* DIRECTIONS
Go through the entries below and pick out every line with "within".

Segment Start: PROVIDED MATERIAL

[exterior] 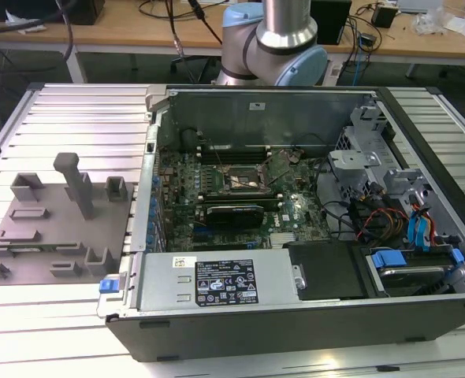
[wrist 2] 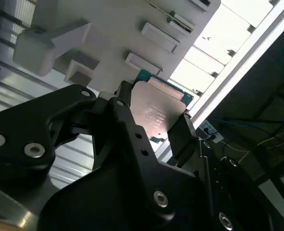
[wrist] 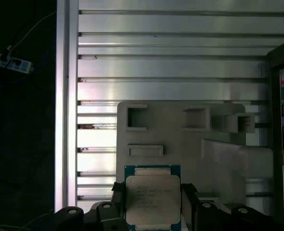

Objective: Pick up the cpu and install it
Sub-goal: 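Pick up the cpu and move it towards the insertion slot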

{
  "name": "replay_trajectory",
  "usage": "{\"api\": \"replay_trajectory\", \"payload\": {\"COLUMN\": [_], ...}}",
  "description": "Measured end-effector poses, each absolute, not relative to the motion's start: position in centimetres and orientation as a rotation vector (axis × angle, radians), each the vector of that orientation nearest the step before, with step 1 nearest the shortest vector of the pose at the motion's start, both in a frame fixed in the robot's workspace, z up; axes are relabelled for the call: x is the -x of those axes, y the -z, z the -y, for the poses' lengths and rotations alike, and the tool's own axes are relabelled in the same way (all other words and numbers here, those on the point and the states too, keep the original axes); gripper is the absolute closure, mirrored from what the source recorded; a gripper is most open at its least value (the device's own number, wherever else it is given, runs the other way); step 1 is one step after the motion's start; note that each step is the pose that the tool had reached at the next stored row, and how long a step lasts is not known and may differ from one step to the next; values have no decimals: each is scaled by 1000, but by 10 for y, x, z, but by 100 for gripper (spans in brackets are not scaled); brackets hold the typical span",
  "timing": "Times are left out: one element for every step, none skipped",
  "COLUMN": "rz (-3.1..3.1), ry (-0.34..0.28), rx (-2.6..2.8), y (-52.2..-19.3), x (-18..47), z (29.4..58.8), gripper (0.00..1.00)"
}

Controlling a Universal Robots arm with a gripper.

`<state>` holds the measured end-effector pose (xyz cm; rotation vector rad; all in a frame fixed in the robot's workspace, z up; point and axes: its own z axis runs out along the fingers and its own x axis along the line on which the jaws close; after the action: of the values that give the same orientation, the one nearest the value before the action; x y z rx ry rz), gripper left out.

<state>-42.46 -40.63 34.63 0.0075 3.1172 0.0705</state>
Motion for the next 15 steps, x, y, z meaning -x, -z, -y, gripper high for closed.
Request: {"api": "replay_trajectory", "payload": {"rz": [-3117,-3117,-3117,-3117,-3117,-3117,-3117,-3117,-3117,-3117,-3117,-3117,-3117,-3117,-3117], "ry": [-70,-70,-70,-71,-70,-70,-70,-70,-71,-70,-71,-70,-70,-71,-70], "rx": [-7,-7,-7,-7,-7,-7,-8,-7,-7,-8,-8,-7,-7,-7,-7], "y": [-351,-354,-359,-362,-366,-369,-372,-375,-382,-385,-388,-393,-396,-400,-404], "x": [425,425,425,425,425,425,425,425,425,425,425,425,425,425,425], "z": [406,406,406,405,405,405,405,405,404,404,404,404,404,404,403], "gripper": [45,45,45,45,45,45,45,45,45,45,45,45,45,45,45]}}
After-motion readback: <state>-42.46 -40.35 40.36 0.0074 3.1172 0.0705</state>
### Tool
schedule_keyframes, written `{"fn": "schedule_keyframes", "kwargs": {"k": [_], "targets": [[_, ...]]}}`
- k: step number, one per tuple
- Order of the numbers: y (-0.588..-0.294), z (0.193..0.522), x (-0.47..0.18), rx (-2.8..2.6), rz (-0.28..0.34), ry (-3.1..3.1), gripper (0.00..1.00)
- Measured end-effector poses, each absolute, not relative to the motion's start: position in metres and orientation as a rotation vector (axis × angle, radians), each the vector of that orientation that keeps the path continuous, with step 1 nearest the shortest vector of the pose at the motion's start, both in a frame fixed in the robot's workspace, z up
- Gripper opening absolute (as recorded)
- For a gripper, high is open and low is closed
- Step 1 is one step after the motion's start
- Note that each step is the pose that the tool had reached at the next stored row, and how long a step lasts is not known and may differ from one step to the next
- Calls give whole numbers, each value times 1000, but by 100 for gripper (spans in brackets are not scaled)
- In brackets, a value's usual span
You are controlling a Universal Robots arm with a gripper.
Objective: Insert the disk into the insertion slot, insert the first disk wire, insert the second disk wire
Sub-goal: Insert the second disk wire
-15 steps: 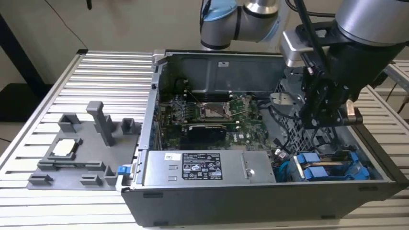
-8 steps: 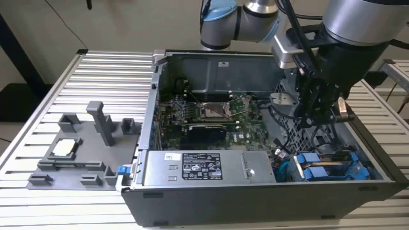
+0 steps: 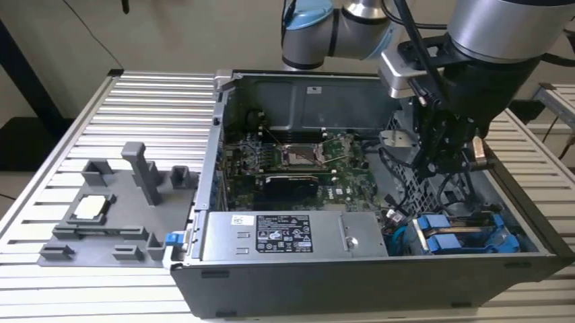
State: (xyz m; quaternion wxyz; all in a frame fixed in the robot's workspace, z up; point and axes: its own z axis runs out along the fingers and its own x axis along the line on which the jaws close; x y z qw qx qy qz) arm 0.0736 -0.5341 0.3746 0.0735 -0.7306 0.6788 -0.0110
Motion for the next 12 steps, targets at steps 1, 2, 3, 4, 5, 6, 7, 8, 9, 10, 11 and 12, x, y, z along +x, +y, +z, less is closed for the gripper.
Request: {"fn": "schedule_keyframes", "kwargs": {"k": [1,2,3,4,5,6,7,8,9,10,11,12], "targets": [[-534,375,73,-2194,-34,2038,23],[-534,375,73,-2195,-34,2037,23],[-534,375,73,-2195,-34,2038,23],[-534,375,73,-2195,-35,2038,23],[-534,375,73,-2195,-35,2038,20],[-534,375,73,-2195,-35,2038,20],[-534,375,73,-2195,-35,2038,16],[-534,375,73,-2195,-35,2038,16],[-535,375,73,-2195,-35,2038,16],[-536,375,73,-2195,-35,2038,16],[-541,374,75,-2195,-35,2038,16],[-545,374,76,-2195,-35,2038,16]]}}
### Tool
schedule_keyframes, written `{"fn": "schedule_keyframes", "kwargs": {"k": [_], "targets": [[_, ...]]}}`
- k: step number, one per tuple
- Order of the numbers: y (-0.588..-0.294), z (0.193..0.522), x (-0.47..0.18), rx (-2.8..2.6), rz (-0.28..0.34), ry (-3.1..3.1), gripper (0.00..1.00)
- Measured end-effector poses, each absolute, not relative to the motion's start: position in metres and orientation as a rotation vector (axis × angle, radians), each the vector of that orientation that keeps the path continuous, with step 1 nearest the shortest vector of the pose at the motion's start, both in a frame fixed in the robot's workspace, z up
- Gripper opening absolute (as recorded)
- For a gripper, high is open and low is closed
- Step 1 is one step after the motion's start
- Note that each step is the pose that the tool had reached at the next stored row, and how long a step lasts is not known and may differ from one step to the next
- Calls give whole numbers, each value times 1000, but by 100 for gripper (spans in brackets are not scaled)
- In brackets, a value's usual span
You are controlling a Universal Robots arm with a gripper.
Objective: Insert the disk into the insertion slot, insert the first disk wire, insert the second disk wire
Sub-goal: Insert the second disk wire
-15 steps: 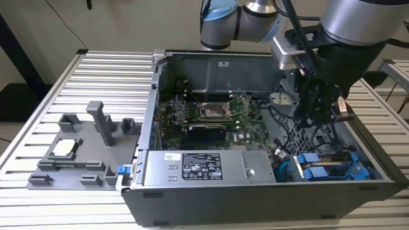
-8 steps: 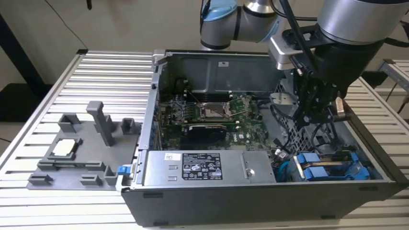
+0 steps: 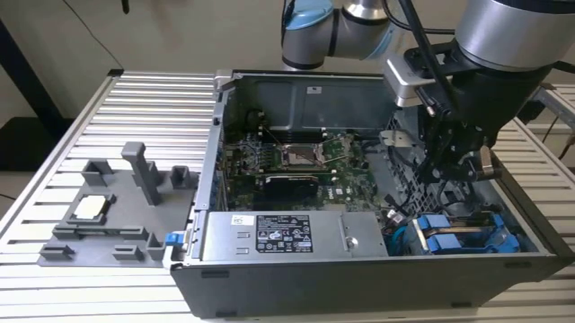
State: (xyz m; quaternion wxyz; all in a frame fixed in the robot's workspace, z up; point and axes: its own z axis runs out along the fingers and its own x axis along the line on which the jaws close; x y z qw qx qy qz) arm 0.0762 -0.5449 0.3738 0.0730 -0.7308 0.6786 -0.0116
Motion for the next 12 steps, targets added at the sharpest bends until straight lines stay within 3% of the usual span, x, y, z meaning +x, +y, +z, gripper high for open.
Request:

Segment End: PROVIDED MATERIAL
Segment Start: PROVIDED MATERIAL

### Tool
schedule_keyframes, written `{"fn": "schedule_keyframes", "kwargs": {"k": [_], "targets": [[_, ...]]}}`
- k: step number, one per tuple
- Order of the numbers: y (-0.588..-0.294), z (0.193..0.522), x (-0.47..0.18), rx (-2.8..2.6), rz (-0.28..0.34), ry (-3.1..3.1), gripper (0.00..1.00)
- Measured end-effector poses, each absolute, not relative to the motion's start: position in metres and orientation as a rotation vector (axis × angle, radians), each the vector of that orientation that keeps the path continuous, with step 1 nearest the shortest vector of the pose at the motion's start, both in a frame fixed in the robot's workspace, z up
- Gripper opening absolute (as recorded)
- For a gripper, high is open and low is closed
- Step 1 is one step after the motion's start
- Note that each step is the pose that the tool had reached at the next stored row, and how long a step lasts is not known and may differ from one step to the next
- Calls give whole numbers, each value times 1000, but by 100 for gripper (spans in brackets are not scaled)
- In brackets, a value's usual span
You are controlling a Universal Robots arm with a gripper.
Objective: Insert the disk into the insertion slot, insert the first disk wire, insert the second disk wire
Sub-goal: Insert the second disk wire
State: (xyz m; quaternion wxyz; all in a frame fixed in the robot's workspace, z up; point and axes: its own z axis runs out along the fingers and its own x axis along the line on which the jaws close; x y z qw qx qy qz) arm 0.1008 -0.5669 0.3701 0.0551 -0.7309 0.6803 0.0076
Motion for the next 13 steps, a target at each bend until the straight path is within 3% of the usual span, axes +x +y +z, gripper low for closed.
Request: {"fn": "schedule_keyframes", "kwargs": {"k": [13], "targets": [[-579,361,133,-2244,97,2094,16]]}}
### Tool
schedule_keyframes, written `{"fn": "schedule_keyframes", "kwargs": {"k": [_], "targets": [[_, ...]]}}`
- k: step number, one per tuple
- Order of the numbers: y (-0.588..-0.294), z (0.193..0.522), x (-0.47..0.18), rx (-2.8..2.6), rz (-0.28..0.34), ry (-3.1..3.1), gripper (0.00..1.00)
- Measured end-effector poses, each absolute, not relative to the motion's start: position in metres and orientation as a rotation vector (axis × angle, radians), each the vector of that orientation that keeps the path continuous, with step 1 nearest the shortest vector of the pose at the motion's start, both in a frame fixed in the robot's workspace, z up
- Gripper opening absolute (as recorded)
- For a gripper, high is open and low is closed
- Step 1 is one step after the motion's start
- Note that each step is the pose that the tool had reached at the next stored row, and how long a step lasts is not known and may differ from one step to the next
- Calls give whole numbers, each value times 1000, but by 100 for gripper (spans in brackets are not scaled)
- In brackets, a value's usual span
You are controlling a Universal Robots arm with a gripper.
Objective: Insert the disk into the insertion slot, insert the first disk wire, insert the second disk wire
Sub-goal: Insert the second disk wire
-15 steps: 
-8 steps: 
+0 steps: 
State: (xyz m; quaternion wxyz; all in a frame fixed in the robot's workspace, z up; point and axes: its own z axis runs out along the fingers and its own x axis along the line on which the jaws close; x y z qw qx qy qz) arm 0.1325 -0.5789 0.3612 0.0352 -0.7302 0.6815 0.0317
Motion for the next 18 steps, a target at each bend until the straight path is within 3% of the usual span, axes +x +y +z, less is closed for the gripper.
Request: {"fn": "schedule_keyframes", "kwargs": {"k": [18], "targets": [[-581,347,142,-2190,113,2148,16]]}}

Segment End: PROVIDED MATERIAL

* PROBLEM SOLUTION
Motion for the next 12 steps, targets added at the sharpest bends until straight lines stay within 3% of the usual span, x, y, z meaning +x, +y, +z, gripper high for open.
Motion for the next 13 steps, a target at each bend until the straight path is within 3% of the usual span, axes +x +y +z, gripper low for closed.
Motion for the next 18 steps, a target at each bend until the straight path is within 3% of the usual span, axes +x +y +z, less is closed for the gripper.

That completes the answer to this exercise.